Nel corso dell’assemblea, che ha approvato i conti 2015 chiusi con un utile di 2 miliardi e un dividendo di 72 centesimi per azione, Il presidente Galateri ha detto che «Donnet e Alberto Minali», nuovo direttore generale, «sono un’accoppiata vincente che guiderà con successo il gruppo» nell’attuazione «del piano industriale in un quadro sfidante». E ha risposto così a un socio che ha parlato di «influenza» di Mediobanca sul board: «Nessuna influenza. È una vecchia storia. È ora di uscire da questi stereotipi. Nella lista del consiglio ci sono persone di qualità tale da non poter essere tacciate di subire influenza da sinistra o da destra. Vediamo i risultati e parliamo di quelli».
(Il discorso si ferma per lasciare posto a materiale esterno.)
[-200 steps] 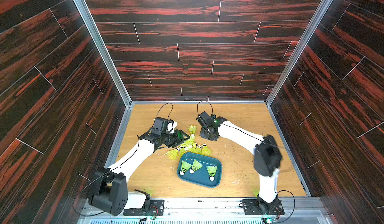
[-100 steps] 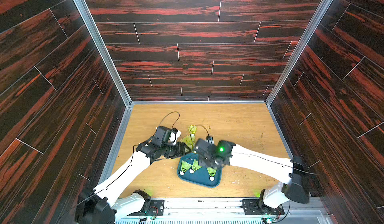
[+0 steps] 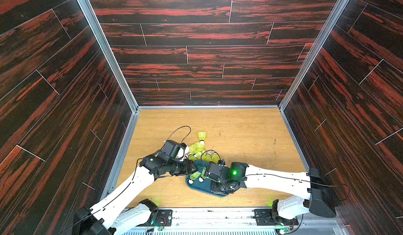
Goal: Put the shuttlecocks into the storage box
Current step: Place the shuttlecock in the storage box.
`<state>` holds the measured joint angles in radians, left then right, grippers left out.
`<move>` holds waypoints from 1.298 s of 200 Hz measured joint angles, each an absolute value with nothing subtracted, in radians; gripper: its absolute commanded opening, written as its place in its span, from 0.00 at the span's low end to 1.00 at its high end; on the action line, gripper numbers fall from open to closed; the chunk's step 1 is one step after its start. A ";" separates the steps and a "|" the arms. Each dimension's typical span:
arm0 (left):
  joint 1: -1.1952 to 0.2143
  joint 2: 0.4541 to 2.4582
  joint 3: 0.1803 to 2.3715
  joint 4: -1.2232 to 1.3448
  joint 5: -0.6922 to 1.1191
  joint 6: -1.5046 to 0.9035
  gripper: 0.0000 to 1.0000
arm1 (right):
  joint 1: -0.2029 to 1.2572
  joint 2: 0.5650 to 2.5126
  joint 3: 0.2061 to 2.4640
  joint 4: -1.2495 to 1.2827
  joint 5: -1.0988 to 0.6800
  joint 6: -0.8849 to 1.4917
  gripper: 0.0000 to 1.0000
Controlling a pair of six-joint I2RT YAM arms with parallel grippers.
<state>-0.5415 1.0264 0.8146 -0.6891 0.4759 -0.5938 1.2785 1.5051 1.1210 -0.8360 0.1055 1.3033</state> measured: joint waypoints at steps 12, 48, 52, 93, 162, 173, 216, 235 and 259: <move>-0.544 1.019 0.809 -0.690 0.471 -0.594 0.60 | 1.279 1.511 1.118 -0.821 0.094 1.310 0.14; -0.550 1.013 0.805 -0.691 0.464 -0.594 0.60 | 1.272 1.526 1.118 -0.791 0.085 1.324 0.14; -0.551 1.013 0.805 -0.691 0.464 -0.594 0.60 | 1.271 1.530 1.118 -0.788 0.085 1.324 0.14; -0.559 1.013 0.800 -0.692 0.471 -0.593 0.60 | 1.252 1.563 1.109 -0.778 0.086 1.325 0.14; -0.612 1.013 0.776 -0.690 0.540 -0.580 0.58 | 1.237 1.594 1.085 -0.753 0.086 1.328 0.14; -0.620 1.012 0.766 -0.690 0.550 -0.580 0.58 | 1.235 1.599 1.085 -0.750 0.087 1.328 0.14; -0.642 0.987 0.716 -0.687 0.582 -0.595 0.58 | 1.226 1.603 1.079 -0.738 0.090 1.328 0.14; -0.646 0.971 0.707 -0.684 0.587 -0.604 0.58 | 1.224 1.607 1.077 -0.734 0.090 1.329 0.14; -0.646 0.953 0.699 -0.682 0.587 -0.617 0.58 | 1.222 1.627 1.077 -0.728 0.091 1.329 0.14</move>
Donnet ha sottolineato che ora si affronta «una nuova sfida. Le Generali hanno una solida strategia che però ci troveremo a implementare in uno scenario che sta diventando ancora più complesso». Ha escluso acquisizioni e annunciato che Trieste aderirà al fondo Atlante «assieme ad altre compagnie investendo 150 milioni». Minali ha confermato che le Generali potranno distribuire «un ammontare significativo di dividendi nei prossimi anni». E sulla quotazione del titolo ha detto: «Non siamo contenti. Ma saranno i fatti a dimostrare che Generali valgono di più». Fra gli azionisti rilevanti Caltagirone, salito al 3%, non ha escluso di incrementare la quota. E Galateri, facendo riferimento a BlackRock (2,82%) e People’s Bank of China (2%), ha rilevato: «Un bel parterre internazionale».